Your assignment - In the entries below, find each line with the string "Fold" and copy it.

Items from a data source
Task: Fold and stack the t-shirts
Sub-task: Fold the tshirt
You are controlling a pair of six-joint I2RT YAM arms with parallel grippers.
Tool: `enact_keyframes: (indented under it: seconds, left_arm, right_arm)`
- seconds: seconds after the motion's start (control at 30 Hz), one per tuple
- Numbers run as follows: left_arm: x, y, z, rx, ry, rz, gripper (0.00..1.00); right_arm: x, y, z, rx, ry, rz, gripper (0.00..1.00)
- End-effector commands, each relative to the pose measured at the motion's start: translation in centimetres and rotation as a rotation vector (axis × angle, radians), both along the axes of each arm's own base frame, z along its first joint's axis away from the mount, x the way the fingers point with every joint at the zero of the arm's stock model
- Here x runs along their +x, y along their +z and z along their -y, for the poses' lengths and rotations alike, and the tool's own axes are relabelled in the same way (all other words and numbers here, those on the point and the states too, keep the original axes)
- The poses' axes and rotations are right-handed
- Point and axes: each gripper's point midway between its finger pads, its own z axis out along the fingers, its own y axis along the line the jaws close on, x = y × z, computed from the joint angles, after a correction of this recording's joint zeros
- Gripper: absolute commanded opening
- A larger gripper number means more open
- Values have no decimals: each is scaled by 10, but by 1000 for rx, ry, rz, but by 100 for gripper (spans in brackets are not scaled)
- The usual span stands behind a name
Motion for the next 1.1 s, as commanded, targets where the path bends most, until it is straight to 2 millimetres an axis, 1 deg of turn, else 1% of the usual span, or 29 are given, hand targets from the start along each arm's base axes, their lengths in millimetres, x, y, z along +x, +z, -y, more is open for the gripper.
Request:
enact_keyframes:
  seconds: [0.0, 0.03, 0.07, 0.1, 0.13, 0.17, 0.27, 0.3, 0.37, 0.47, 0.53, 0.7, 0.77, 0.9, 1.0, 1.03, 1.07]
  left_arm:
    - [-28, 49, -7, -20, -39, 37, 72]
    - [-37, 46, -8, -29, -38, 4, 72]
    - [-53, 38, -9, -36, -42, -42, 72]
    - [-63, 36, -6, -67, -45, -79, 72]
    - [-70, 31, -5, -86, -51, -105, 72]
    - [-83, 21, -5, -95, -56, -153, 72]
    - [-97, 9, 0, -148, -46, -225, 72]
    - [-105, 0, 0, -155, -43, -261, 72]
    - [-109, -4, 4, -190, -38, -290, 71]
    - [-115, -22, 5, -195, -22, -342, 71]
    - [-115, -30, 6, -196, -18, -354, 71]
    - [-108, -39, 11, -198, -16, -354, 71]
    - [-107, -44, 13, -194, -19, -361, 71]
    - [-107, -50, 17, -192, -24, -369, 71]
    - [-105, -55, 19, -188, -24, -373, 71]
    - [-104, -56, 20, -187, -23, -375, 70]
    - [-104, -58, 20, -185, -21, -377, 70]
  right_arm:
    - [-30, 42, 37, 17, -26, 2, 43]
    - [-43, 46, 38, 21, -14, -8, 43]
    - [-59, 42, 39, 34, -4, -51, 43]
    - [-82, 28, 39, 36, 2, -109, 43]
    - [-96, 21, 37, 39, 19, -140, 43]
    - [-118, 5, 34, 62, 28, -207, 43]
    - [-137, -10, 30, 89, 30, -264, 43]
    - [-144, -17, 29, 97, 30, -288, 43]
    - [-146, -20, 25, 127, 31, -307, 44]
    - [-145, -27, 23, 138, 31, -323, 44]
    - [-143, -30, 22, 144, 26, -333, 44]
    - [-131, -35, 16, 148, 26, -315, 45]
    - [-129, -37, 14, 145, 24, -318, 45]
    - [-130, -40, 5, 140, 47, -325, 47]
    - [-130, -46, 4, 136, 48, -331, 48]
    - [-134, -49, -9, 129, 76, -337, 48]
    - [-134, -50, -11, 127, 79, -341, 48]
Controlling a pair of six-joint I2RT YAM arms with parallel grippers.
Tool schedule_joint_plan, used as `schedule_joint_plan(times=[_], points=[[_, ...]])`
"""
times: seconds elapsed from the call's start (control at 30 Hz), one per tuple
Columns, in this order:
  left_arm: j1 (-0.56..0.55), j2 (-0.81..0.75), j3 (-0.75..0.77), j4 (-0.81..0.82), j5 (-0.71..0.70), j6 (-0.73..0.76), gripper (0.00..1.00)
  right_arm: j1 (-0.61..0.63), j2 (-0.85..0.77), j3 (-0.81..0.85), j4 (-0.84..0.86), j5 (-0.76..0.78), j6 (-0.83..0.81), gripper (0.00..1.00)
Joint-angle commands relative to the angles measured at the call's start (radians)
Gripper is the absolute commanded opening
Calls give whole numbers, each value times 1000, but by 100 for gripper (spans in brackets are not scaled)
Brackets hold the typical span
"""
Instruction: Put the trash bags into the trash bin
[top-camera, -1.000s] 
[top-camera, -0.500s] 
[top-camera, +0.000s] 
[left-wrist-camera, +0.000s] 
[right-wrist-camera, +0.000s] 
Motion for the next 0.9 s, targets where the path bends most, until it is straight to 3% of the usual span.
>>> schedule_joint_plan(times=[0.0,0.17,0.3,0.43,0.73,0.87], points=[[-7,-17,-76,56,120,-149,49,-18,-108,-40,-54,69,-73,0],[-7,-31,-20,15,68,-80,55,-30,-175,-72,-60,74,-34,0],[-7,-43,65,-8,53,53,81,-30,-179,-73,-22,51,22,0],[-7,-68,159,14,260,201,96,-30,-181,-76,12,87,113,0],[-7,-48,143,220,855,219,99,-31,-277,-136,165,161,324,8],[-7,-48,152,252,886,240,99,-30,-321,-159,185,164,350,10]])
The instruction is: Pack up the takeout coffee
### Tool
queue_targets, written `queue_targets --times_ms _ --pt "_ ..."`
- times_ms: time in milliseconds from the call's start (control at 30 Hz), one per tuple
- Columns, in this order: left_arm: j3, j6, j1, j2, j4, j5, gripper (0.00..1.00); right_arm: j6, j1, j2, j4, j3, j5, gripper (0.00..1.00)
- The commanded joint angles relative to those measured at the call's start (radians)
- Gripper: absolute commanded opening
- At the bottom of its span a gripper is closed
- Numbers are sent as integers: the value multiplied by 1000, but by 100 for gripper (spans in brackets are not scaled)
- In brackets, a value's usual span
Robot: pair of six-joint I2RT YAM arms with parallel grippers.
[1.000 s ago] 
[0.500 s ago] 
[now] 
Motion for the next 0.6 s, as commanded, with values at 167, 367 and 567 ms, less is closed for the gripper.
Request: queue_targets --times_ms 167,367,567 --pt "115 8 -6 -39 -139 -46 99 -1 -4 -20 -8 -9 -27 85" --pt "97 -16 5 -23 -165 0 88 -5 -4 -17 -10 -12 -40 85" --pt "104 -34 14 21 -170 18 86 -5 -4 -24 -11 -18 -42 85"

Output -
Task: Fold and stack the t-shirts
Sub-task: Fold the tshirt

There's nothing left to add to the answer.